Recorded data:
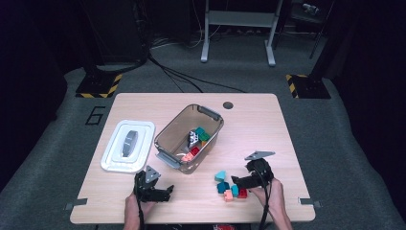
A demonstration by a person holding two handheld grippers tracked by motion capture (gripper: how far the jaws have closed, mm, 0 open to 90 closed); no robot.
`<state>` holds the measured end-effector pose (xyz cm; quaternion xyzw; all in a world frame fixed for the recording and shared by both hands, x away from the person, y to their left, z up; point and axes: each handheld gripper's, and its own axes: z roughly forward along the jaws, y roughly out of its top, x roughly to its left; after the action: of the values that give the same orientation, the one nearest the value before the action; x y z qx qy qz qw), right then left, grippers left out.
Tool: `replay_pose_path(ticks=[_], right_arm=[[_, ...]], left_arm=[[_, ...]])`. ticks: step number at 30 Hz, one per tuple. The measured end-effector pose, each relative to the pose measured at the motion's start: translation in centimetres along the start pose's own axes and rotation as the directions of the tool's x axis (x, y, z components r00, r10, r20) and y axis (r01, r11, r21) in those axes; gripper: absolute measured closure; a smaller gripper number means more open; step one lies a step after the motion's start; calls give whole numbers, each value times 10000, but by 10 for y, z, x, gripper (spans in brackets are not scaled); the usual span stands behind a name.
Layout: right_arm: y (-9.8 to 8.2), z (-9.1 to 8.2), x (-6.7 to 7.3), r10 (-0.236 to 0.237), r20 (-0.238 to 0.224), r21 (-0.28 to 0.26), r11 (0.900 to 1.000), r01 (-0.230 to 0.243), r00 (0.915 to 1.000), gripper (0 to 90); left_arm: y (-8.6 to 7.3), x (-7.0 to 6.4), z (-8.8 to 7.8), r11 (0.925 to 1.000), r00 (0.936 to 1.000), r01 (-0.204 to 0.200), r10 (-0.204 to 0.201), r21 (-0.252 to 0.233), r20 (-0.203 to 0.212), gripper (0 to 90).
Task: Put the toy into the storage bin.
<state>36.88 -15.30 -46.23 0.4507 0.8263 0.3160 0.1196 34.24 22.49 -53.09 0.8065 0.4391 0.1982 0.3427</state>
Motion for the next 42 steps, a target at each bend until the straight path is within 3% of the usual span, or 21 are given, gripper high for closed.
replay_pose_path(ticks=[8, 11, 15, 22, 25, 31, 33, 37, 42], right_arm=[[-33, -6, -7, 517, 92, 142, 9986, -518, 9986, 149], [-46, -5, -9, 628, 325, 304, 9975, -638, 9975, 181], [-52, 1, -14, 878, 469, 470, 9948, -900, 9950, 226], [-52, 4, -28, 1434, 918, 158, 9892, -1454, 9854, 226], [-51, 1, -26, 1337, 863, 51, 9909, -1347, 9873, 214], [-48, 2, -7, 752, 586, 180, 9969, -763, 9954, 204], [-47, 3, -2, 855, 534, 232, 9960, -868, 9949, 218], [-47, 7, 1, 482, 582, 487, 9975, -510, 9971, 280], [-47, 2, -3, 798, 776, 259, 9963, -820, 9938, 289]], left_arm=[[0, 1, 0, 10000, 10000, -39, 39, 4, -36, 44], [0, 0, 0, 10000, 10000, 71, -71, -19, -14, 43], [0, 1, 0, 10000, 10000, -41, 41, 13, -57, 44], [0, 1, 0, 10000, 10000, 89, -89, 8, 1, 44], [0, 1, 0, 10000, 10000, -4, 4, -7, -42, 44], [0, 1, 0, 10000, 10000, 0, 0, -13, -51, 44], [0, 1, 0, 10000, 10000, 3, -3, -15, -49, 44], [0, 1, 0, 10000, 10000, -10, 10, -2, -69, 44], [0, 1, 0, 10000, 10000, -14, 14, -13, -63, 45]])
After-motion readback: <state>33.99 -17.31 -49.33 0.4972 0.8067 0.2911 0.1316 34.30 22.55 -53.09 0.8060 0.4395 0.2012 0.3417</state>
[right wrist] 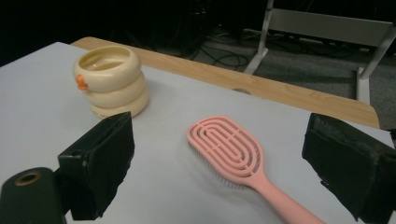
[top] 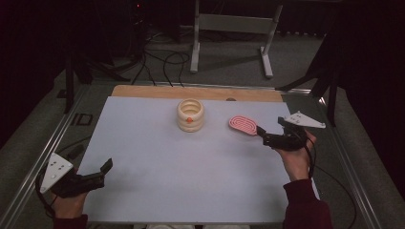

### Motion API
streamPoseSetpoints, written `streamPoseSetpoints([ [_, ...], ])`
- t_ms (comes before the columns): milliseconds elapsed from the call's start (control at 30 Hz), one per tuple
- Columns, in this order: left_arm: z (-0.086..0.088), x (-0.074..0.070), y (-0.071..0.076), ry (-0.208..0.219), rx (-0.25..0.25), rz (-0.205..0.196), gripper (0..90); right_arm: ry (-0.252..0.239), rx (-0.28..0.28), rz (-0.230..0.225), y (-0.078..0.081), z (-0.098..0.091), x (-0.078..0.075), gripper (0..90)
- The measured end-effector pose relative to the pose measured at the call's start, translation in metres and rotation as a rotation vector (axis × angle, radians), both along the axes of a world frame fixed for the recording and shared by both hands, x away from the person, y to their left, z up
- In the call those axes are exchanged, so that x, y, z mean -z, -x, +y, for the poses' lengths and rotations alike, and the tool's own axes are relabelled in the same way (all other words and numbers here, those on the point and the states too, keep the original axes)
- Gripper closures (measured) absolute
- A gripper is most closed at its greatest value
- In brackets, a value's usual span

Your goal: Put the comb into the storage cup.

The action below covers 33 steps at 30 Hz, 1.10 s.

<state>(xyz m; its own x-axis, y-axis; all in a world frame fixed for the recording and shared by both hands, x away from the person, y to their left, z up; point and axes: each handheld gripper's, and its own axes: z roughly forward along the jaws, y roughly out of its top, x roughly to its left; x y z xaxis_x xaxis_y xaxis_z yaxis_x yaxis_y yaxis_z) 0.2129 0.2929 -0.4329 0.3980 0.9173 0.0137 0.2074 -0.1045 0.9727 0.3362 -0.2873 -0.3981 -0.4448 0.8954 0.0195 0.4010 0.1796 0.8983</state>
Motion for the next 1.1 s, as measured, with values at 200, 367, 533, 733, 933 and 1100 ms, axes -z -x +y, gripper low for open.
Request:
streamPoseSetpoints([
  [200, 0.000, -0.001, 0.000, -0.002, 0.002, -0.004, 0.0, -0.008, 0.017, 0.018, -0.012, -0.002, 0.004, 9.2],
  [367, 0.001, 0.000, 0.000, 0.000, -0.001, -0.002, 0.0, -0.007, 0.025, 0.024, -0.021, -0.005, 0.003, 9.2],
  [533, 0.001, -0.001, 0.000, 0.000, -0.004, -0.004, 0.0, -0.011, 0.039, 0.027, -0.032, -0.008, 0.002, 9.3],
  [733, 0.002, -0.001, 0.000, 0.002, -0.007, -0.005, 0.0, -0.009, 0.048, 0.032, -0.041, -0.012, 0.005, 10.2],
  [933, 0.002, 0.000, 0.000, 0.002, -0.007, -0.003, 0.0, -0.014, 0.069, 0.050, -0.053, -0.017, 0.009, 11.1],
  [1100, 0.001, 0.001, -0.001, 0.004, -0.004, 0.000, 0.0, -0.014, 0.081, 0.076, -0.060, -0.019, 0.015, 13.7],
])
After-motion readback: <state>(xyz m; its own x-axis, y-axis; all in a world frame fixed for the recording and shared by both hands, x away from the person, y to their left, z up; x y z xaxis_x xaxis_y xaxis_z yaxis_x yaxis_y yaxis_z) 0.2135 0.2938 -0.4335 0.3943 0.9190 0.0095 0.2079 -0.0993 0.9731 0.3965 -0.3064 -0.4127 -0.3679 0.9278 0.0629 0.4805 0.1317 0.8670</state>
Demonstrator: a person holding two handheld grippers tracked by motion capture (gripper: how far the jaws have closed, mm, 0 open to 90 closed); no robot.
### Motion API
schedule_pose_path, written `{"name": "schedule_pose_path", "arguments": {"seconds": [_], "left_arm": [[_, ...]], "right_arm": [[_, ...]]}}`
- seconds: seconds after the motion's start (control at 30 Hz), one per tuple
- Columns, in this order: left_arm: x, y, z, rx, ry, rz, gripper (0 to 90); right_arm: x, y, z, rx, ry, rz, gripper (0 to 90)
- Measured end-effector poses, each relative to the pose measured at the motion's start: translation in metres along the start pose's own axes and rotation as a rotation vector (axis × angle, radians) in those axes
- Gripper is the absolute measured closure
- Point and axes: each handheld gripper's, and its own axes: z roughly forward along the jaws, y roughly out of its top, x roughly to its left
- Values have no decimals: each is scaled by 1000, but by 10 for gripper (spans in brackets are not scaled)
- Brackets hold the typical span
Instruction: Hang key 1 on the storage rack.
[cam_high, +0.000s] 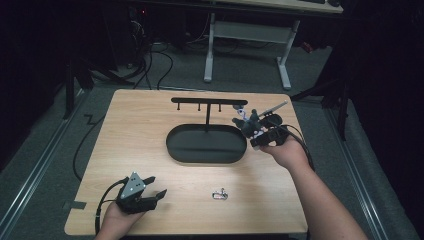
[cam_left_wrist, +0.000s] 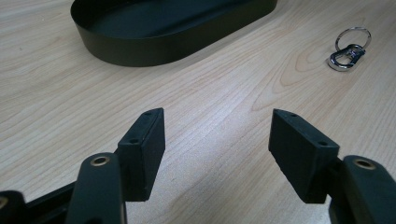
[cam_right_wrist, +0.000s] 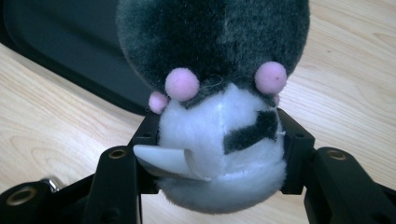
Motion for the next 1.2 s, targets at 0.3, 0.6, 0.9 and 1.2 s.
{"name": "schedule_pose_path", "arguments": {"seconds": [0.3,0.6,0.9,1.2], "left_arm": [[0,0,0,9,-6,5,369],[0,0,1,8,-4,8,370],[-1,1,3,12,-6,9,369],[-4,1,6,17,-10,11,369]], "right_arm": [[7,3,37,-39,11,24,460],[11,5,46,-30,-6,30,346],[15,-22,15,-127,-25,4,377],[25,-79,15,-273,-13,-8,392]]}}
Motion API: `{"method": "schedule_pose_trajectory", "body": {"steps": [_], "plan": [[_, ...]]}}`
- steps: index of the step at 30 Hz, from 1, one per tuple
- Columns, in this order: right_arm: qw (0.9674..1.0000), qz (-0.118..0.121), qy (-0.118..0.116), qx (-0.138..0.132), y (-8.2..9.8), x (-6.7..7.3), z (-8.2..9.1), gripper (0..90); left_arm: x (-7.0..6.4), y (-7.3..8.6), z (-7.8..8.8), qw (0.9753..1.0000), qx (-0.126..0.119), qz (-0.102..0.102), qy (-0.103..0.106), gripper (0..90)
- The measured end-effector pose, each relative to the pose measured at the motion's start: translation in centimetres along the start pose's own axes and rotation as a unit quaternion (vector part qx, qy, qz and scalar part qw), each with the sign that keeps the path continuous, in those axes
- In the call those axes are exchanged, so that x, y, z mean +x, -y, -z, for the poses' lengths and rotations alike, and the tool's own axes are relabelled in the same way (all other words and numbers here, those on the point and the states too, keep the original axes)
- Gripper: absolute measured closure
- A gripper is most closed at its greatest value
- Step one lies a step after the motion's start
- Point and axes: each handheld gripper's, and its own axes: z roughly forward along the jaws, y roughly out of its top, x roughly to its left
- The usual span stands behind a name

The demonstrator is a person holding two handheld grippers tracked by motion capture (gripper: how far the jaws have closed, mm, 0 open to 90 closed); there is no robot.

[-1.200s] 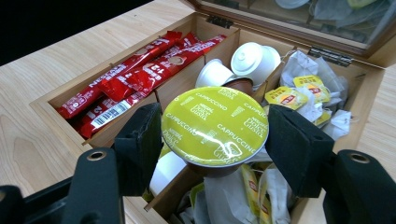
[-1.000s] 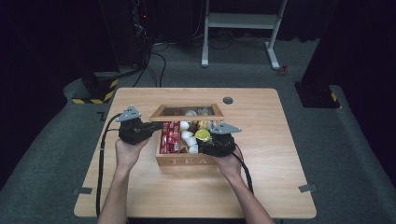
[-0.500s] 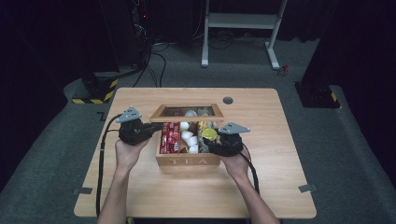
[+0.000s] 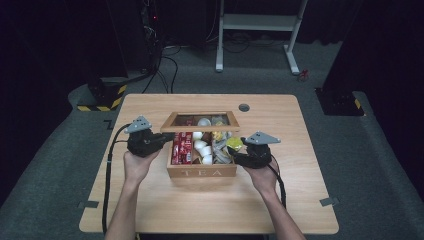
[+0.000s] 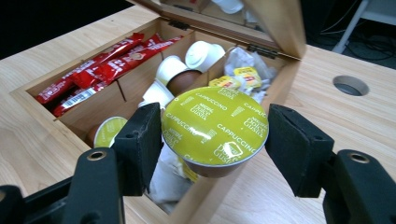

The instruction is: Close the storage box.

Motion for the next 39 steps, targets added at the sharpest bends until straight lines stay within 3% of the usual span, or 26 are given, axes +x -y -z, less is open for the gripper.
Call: {"method": "schedule_pose_trajectory", "body": {"steps": [25, 39], "plan": [[0.9990, -0.027, 0.036, -0.001, 1.0, -3.3, 2.3, 37.3, -0.2, 0.6, 0.0, 1.0000, 0.003, -0.002, -0.001, 85.9], [0.9968, -0.047, 0.064, 0.007, 2.0, -5.3, 3.2, 37.3, -0.1, 1.1, 0.0, 0.9999, 0.003, 0.004, 0.011, 85.9]]}}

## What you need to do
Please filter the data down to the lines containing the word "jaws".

## Response area
A demonstration by a person holding two handheld grippers tracked by motion capture (gripper: how far the jaws have closed, mm, 0 open to 90 closed); no robot.
`<state>` holds the measured end-effector pose (xyz cm; quaternion xyzw; all in a world frame fixed for the recording and shared by both hands, x away from the person, y to their left, z up; point and axes: each handheld gripper's, and its own axes: z roughly forward along the jaws, y roughly out of its top, x roughly to its left; after the action: of the values that give the same orientation, the one nearest the value before the action; x y z qx qy qz qw), right then left, grippers left out.
<state>(xyz m; its own x-axis, y-axis; all in a world frame fixed for the recording and shared by both hands, x away from the person, y to their left, z up; point and axes: each handheld gripper's, and its own axes: z roughly forward along the jaws, y roughly out of its top, x roughly to its left; x y z xaxis_x xaxis_y xaxis_z yaxis_x yaxis_y yaxis_z) 0.2129 0.2929 -0.4329 0.3980 0.9173 0.0137 0.2074 -0.1045 0.9727 0.3362 -0.2873 -0.3981 -0.4448 0.8954 0.0195 0.4010 0.1796 0.8983</state>
Demonstrator: a person holding two handheld grippers tracked by motion capture (gripper: how far the jaws have closed, mm, 0 open to 90 closed); no robot.
- Point and axes: each handheld gripper's, and its own axes: z roughly forward along the jaws, y roughly out of its top, x roughly to its left
- Point and axes: each handheld gripper's, and its own axes: z roughly forward along the jaws, y roughly out of its top, x roughly to its left
The demonstrator is a person holding two handheld grippers tracked by motion capture (gripper: how far the jaws have closed, mm, 0 open to 90 closed); there is no robot.

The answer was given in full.